After evaluating VS's quarterly budget Maxnet, Inc. shall provide additional
funding per quarter.
V. Value
Seller, on the Closing Date, shall sell, transfer, assign, and
convey to the Buyer a Xxxx of Sale, and the Buyer shall purchase from the
Seller, all of Seller's right, title and interest in and to the Assets upon the
terms and conditions herein set forth. Upon closing, the Seller shall deliver to
Buyer the Assets, duly endorsed for transfer and accompanied by appropriate
instruments of transfer duly endorsed, with appropriate documentary tax and
intangible tax stamps affixed, if any are required, upon delivery to the Seller
of the Purchase Price.
VI. Representation and Warranties of Seller.
The Seller represents and warrants to the Buyer that:
A. Corporate Standing. Seller owns and will have at Closing a
complete and unrestricted power of authority to sell, assign, transfer and
deliver to Buyer the Assets at Closing, and Buyer is so acquiring at Closing,
good, valid and marketable title to the Assets, free and clear of all
liabilities, obligations, claims, liens, charges, options and encumbrances of
any kind whatsoever, whether oral or written.
B. Seller's Authority and Consents.

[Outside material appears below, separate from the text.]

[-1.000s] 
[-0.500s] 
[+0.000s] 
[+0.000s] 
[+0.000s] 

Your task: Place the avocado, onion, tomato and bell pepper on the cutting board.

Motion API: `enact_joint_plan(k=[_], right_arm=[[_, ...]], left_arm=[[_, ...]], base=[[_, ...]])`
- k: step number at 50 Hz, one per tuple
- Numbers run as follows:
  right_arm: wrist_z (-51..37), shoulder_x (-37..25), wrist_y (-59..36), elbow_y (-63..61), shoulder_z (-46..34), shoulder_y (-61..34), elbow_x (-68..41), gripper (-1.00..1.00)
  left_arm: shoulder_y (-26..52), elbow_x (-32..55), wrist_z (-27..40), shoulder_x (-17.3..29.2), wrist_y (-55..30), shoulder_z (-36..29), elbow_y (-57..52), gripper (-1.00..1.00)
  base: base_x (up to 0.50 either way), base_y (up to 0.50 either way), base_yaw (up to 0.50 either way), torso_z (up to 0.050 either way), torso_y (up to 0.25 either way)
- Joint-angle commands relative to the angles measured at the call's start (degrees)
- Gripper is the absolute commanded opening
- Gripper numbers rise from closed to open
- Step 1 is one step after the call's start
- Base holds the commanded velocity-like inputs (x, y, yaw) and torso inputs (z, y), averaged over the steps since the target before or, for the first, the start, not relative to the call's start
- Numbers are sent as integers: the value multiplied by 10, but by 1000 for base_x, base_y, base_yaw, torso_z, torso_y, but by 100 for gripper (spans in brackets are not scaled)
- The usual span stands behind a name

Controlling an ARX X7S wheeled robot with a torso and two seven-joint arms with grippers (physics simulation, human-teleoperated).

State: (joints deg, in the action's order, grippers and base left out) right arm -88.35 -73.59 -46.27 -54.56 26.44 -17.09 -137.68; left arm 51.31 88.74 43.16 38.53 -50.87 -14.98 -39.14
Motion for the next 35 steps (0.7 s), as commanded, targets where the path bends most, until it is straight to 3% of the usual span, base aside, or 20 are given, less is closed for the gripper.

The Seller has the right,
power, legal capacity, and authority to enter into this Agreement and perform
its obligations hereunder without obtaining the prior approval or consent of any
person, entity or governmental body.
C. Corporate Standing: Qualifications of Corporation. The
Seller is a corporation duly organized, validly existing and in good standing
under the laws of the State of New York with all requisite power and authority
to own, lease and operate its business. The Corporation has all the necessary
franchises, permits, licenses and certificates necessary to conduct its
business, without any violations of the rights of others, and is duly
authorized, qualified and licensed under all laws, regulations, authorizations
or orders of public authorities to carry on such business at the locations and
in the manner customarily conducted.
D. Binding Agreement. This Agreement has been duly executed
and delivered by the Seller, acting pursuant to the direction and authorization
of the Management and Board of Directors of Seller, after full and complete
presentation of this Agreement to Seller's Supervisory Board.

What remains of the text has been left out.